• **Data for this task**
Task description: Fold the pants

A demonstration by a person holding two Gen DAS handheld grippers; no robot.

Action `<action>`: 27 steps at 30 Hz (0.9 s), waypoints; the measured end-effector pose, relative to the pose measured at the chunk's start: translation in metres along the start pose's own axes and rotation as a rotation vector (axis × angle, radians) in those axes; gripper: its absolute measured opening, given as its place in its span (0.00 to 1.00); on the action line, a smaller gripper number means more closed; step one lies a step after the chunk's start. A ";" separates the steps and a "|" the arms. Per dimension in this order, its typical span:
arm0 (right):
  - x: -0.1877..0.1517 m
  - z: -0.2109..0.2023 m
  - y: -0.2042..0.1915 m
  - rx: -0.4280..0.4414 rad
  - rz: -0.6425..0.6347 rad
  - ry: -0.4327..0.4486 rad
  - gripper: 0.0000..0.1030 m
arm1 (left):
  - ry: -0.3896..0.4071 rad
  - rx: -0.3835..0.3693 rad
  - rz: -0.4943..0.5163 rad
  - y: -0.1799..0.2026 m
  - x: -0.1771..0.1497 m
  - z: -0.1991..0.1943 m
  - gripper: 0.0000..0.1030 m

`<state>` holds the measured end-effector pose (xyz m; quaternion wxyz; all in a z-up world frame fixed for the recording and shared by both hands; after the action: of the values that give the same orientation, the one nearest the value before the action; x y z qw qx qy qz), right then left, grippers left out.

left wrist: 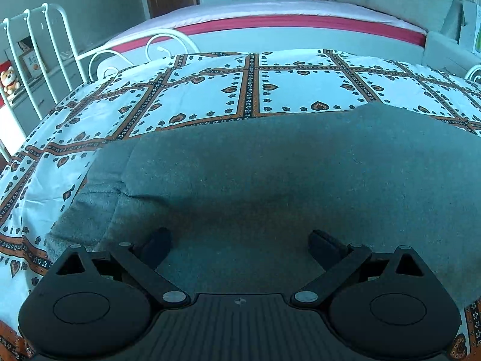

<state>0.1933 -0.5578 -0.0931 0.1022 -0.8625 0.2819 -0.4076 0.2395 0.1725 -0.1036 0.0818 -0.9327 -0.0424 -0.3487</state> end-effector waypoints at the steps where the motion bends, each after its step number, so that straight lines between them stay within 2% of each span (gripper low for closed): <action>1: 0.000 0.001 0.001 0.004 0.011 -0.003 0.49 | 0.000 0.000 0.002 0.000 0.000 0.000 0.96; 8: -0.002 0.004 0.014 0.024 0.114 -0.027 0.49 | -0.003 -0.007 0.012 0.002 -0.001 0.001 0.99; 10: -0.004 0.006 0.020 0.056 0.170 -0.041 0.48 | -0.005 -0.008 0.012 0.002 -0.001 0.001 1.00; 12: -0.007 0.009 0.029 0.111 0.271 -0.058 0.41 | -0.006 -0.009 0.015 0.003 -0.002 0.002 1.00; 16: -0.010 0.010 0.041 0.170 0.397 -0.061 0.40 | -0.008 -0.008 0.018 0.003 -0.002 0.003 1.00; 22: -0.012 0.014 0.044 0.175 0.398 -0.074 0.39 | -0.010 -0.005 0.014 0.005 -0.002 0.004 1.00; 25: -0.011 0.021 0.044 0.189 0.399 -0.071 0.32 | -0.010 -0.005 0.013 0.005 -0.003 0.004 1.00; 27: -0.010 0.029 0.043 0.186 0.382 -0.072 0.24 | -0.009 -0.005 0.014 0.005 -0.003 0.004 1.00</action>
<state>0.1934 -0.5887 -0.1360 0.2669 -0.7942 0.3975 -0.3742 0.2410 0.1682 -0.1091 0.0816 -0.9348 -0.0354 -0.3439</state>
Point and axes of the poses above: each gripper's, at about its wrist camera, not at the fingertips, and z roughly the way its jaws point, y to its right, x to its top, the point moved 5 cm from there along z, roughly the way its jaws point
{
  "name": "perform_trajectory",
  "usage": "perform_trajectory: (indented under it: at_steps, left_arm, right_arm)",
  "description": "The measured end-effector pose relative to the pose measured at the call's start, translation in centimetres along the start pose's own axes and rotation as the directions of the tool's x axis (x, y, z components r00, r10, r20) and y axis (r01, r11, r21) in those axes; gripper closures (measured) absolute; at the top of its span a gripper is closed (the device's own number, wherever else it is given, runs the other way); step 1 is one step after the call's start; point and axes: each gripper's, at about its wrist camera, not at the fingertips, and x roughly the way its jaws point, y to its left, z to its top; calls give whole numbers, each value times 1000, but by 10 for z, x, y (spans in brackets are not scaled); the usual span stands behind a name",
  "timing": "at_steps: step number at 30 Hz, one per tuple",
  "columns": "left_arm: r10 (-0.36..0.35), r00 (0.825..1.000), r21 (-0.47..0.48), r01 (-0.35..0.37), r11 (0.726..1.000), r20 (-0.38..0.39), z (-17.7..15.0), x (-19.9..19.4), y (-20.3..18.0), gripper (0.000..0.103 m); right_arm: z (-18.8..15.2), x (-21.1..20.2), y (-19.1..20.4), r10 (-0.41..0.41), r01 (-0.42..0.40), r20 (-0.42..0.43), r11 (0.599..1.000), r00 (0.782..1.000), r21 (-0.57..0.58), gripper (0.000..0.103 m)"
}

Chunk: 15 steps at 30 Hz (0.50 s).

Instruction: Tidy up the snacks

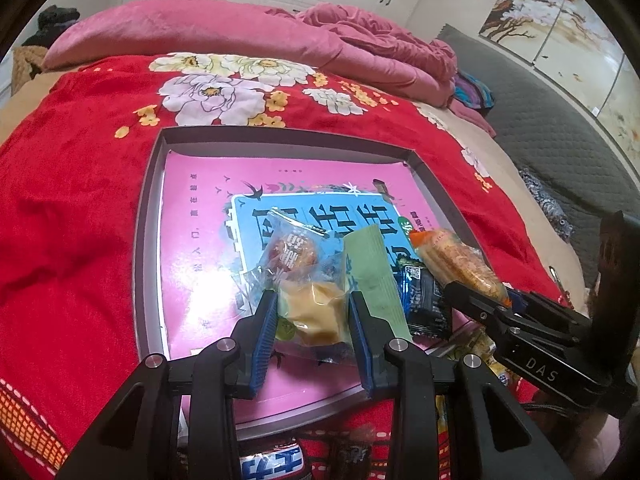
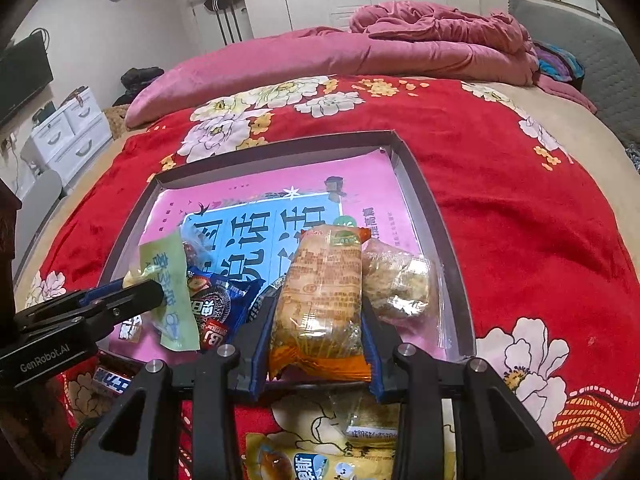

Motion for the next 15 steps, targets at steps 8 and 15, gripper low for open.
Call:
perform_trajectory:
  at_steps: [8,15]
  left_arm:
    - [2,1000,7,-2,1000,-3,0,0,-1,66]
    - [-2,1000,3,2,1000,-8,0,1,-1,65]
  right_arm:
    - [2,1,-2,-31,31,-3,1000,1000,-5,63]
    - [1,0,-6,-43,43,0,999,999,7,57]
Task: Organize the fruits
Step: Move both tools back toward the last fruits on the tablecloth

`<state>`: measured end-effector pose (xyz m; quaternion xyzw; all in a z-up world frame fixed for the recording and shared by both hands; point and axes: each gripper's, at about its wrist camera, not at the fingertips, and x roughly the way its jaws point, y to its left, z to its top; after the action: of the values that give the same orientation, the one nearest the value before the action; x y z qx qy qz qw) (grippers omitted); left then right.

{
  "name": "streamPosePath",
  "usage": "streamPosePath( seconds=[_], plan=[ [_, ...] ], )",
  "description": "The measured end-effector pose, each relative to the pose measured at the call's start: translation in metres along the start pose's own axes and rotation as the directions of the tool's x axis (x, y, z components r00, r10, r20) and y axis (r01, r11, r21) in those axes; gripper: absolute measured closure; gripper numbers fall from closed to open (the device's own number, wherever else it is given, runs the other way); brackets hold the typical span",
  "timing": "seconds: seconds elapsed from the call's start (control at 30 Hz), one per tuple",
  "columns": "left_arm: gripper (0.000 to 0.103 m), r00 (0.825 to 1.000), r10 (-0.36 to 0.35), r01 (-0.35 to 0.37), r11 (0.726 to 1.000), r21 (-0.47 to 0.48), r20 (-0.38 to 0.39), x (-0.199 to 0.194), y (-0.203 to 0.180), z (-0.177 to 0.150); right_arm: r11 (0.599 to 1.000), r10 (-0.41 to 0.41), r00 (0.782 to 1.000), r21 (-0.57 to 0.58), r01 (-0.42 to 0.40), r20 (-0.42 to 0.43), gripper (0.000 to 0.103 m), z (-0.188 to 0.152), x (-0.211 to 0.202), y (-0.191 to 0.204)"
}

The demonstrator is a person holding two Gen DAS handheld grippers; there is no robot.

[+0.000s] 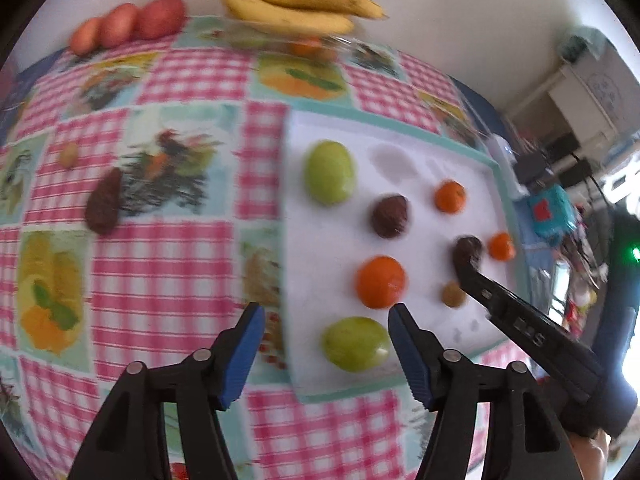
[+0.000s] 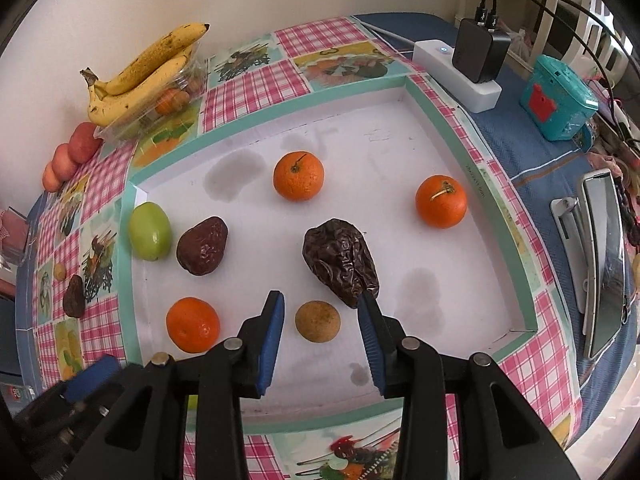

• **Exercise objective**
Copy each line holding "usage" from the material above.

• **Output below**
  "usage": "perform_trajectory: (indented under it: at_steps, left_arm, right_arm)",
  "usage": "streamPosePath( seconds=[_], plan=[ [_, ...] ], )",

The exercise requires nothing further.